What is expected:
Start at the line below containing "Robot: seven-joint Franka" and stop at the line containing "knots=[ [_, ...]". Repeat every line of that stretch exactly, and nothing outside it.

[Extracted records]
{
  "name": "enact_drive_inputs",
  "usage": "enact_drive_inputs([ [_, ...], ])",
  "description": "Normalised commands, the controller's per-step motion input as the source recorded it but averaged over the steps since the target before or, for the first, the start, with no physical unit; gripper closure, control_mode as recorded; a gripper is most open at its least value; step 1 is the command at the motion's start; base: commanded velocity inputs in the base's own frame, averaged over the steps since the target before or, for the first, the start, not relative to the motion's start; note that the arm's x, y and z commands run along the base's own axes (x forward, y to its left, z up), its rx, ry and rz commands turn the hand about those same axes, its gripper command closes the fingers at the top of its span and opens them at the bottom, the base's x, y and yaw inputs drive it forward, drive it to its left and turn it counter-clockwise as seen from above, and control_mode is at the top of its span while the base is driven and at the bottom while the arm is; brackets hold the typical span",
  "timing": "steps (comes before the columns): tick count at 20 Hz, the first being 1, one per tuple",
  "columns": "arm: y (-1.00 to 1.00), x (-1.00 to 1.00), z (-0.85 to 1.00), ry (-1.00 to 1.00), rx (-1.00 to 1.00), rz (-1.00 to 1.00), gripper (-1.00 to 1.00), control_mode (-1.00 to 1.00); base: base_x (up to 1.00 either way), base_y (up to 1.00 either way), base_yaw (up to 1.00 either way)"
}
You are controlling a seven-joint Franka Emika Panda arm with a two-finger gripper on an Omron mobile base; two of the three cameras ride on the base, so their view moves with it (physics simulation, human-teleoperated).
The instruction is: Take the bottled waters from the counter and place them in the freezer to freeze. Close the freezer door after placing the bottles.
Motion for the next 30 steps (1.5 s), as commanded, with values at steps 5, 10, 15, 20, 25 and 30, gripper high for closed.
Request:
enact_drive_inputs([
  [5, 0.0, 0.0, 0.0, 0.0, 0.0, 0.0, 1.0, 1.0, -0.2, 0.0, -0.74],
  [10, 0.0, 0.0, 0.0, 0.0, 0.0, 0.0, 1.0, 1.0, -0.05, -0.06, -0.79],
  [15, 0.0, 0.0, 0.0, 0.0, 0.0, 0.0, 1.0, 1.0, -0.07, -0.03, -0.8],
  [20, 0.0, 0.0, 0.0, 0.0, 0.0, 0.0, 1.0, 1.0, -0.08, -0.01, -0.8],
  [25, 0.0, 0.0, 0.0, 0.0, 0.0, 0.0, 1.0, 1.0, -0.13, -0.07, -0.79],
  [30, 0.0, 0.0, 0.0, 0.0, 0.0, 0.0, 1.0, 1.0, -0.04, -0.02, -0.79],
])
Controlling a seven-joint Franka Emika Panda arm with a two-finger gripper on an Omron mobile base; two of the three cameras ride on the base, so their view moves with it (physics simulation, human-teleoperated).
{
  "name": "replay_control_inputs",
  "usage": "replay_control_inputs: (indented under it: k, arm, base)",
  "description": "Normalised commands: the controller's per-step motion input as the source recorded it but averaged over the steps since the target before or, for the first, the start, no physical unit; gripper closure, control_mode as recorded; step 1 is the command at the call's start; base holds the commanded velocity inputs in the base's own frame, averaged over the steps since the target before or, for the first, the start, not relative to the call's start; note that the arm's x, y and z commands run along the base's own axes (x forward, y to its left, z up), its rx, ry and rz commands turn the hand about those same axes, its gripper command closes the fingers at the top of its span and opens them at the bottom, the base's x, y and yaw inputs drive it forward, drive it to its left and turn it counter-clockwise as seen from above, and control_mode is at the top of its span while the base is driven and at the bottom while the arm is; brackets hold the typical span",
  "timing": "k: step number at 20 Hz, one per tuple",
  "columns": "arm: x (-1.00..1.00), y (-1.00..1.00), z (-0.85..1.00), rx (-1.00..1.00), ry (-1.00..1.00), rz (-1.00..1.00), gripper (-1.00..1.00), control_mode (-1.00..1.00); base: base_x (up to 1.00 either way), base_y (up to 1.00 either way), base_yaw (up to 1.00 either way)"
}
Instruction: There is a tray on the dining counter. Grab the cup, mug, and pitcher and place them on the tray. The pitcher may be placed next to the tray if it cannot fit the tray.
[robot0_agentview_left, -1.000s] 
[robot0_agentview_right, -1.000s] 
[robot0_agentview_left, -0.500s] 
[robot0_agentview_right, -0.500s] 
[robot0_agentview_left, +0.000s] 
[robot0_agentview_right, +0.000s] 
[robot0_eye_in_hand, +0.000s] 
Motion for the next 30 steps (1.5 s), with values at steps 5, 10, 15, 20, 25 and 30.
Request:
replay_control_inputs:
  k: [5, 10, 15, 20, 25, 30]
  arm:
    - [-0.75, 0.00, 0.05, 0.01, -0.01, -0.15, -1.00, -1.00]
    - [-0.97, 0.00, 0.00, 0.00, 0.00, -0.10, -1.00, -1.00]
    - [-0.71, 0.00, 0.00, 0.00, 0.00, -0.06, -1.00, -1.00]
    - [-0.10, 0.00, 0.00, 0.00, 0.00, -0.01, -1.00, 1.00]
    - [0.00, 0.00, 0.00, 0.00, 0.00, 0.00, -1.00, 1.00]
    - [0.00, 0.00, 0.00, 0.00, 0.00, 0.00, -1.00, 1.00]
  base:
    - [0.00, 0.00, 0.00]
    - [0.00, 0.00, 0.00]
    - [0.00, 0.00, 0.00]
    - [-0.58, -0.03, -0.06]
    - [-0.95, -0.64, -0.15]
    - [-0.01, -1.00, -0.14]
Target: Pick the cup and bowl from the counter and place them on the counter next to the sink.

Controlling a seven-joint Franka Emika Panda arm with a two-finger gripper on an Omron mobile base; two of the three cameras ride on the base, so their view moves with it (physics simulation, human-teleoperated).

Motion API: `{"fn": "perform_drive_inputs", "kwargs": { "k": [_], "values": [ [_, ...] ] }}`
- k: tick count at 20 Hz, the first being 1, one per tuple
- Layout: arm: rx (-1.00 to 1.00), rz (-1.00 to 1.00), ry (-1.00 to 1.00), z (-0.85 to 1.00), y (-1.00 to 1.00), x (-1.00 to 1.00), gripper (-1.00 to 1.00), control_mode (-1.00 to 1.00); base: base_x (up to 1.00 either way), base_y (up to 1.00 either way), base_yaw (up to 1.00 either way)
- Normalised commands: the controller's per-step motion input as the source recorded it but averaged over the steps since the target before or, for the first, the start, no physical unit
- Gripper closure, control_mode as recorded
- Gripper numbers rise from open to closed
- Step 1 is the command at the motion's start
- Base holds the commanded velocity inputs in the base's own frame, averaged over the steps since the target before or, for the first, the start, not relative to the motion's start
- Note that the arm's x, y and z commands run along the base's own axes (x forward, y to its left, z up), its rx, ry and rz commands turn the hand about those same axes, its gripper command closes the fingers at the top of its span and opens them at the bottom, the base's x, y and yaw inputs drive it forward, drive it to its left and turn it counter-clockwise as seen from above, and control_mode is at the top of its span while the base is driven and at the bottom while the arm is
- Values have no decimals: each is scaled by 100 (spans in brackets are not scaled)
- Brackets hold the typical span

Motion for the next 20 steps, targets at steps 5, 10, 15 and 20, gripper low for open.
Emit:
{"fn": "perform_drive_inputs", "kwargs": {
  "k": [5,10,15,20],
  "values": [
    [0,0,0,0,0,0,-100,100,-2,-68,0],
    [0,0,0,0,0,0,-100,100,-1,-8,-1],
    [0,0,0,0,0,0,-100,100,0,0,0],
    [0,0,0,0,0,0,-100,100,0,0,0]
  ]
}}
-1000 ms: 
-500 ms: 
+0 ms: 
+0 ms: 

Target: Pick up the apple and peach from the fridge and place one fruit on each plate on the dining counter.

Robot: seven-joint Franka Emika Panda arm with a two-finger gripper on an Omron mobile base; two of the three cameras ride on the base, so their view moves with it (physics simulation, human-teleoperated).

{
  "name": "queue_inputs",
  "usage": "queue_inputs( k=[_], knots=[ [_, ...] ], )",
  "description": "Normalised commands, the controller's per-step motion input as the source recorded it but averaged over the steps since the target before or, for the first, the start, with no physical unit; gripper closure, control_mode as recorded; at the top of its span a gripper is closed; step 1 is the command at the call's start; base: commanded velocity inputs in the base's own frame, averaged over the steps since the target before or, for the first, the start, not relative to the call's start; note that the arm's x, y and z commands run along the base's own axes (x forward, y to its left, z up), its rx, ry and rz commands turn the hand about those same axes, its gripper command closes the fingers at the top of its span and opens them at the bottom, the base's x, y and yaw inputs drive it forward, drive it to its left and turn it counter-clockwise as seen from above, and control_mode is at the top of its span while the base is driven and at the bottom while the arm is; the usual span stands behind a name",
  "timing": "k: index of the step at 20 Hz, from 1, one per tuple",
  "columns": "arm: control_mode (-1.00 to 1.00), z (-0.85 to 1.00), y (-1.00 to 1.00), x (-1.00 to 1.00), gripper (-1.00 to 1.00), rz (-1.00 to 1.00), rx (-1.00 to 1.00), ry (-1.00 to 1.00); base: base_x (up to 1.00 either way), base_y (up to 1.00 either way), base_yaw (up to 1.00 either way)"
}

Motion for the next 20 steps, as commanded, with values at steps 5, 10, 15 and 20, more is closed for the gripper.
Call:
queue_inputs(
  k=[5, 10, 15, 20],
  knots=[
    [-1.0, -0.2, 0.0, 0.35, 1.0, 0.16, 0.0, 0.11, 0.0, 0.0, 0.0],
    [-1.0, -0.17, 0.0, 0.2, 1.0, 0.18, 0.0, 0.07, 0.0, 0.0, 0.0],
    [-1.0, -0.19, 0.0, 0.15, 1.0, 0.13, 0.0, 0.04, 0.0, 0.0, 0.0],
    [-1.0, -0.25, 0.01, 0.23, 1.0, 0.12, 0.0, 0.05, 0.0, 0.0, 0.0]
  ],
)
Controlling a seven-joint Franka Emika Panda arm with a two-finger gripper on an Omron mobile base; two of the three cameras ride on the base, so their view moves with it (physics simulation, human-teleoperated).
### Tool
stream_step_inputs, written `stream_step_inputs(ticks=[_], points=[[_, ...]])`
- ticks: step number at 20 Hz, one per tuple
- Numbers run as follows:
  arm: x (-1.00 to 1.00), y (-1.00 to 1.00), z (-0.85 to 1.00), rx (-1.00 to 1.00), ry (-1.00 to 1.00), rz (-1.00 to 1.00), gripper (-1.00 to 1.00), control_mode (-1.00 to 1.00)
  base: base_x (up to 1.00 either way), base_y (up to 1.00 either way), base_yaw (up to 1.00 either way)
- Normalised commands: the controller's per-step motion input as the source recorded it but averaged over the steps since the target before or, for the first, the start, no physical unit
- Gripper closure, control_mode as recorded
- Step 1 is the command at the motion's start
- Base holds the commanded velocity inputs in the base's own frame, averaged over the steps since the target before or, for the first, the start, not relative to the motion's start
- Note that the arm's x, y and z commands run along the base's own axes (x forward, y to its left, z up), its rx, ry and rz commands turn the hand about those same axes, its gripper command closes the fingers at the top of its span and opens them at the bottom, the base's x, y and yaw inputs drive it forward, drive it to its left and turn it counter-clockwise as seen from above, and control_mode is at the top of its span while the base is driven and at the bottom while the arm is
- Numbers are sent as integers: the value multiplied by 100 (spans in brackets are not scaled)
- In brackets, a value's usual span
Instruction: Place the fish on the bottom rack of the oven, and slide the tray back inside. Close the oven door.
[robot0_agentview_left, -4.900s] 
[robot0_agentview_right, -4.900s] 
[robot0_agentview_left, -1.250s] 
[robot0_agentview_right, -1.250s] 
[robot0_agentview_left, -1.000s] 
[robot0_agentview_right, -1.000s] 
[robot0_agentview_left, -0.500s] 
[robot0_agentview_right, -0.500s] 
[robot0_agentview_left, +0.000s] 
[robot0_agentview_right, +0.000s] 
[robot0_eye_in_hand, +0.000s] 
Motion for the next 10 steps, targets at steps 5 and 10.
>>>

Expected output:
Robot: seven-joint Franka Emika Panda arm with a two-finger gripper on an Omron mobile base; two of the three cameras ride on the base, so their view moves with it (physics simulation, human-teleoperated).

{
  "name": "queue_inputs",
  "usage": "queue_inputs( k=[_], knots=[ [_, ...] ], )",

The exercise is now complete.